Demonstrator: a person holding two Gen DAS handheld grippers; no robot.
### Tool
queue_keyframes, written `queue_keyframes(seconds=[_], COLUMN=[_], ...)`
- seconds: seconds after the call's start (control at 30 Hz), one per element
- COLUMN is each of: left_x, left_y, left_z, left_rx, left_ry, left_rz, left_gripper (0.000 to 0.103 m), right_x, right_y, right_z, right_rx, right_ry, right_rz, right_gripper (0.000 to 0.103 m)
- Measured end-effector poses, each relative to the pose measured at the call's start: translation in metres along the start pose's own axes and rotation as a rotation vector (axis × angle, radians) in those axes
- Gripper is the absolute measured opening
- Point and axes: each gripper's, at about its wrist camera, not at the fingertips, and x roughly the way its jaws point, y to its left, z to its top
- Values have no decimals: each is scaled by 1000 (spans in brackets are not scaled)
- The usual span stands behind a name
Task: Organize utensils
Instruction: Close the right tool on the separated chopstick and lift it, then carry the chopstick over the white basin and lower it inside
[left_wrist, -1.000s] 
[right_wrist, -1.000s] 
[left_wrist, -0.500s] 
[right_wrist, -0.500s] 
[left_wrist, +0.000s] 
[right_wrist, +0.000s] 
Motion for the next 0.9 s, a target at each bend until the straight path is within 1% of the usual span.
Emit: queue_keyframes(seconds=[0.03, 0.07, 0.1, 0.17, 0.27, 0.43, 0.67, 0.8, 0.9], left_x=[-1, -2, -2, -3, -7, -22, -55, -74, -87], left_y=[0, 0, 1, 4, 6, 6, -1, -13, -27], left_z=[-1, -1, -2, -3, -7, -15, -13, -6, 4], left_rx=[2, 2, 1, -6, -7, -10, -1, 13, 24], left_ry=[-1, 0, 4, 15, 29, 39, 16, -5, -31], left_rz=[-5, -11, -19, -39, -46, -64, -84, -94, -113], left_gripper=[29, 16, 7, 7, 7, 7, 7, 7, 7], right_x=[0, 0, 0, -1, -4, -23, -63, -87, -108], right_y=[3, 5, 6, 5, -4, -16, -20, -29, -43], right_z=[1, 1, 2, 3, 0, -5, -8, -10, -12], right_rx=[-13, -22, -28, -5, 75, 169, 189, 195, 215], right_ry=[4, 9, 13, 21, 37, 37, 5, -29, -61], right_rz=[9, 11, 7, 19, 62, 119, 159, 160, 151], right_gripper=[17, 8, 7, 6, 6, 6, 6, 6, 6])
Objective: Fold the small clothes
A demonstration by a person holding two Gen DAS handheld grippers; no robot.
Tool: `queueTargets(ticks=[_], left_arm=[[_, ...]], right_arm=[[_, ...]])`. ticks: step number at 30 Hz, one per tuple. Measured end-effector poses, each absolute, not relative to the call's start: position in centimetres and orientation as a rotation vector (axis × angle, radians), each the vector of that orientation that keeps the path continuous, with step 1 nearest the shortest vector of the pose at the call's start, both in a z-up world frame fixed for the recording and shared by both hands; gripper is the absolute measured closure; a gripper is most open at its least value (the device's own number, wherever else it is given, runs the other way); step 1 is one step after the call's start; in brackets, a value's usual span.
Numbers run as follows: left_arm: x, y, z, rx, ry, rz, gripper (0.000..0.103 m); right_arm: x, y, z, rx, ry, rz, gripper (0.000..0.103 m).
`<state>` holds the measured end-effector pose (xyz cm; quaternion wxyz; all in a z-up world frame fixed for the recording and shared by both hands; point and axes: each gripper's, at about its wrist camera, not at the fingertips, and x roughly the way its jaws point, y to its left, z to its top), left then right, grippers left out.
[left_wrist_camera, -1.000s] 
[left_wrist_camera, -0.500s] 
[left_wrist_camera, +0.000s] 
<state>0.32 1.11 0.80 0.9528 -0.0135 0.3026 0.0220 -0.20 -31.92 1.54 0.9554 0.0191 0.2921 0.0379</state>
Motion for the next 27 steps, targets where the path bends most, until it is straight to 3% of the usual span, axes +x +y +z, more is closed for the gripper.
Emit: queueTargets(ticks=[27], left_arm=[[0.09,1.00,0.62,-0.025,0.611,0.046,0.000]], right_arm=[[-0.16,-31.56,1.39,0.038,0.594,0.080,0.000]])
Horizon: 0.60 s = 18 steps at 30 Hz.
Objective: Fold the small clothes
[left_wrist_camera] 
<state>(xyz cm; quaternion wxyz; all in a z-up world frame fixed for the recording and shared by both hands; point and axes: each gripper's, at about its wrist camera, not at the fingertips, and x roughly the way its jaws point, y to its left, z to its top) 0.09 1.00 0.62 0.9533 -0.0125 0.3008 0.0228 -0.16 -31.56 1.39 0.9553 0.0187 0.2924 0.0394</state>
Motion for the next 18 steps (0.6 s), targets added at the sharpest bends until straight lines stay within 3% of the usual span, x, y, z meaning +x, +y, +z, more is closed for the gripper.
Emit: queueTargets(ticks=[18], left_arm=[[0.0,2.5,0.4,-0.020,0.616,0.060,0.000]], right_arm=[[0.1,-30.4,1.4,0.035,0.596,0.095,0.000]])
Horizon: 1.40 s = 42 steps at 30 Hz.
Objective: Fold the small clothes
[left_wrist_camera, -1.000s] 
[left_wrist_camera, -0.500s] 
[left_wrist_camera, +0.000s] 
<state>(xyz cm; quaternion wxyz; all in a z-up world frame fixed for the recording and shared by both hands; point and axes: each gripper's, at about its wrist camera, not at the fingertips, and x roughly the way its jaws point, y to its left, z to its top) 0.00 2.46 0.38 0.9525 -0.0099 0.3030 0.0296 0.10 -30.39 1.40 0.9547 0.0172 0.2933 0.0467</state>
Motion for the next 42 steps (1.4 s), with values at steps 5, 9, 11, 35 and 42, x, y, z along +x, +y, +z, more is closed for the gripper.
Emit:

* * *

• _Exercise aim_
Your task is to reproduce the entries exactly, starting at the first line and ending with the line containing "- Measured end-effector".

• _Written answer_
Demonstrator: a person holding two Gen DAS handheld grippers; no robot.
### Tool
queue_keyframes, written `queue_keyframes(seconds=[_], COLUMN=[_], ...)`
- seconds: seconds after the call's start (control at 30 Hz), one per element
- COLUMN is each of: left_x, left_y, left_z, left_rx, left_ry, left_rz, left_gripper (0.000 to 0.103 m), right_x, right_y, right_z, right_rx, right_ry, right_rz, right_gripper (0.000 to 0.103 m)
- Measured end-effector poses, each relative to the pose measured at the call's start: translation in metres along the start pose's own axes and rotation as a rotation vector (axis × angle, radians) in those axes

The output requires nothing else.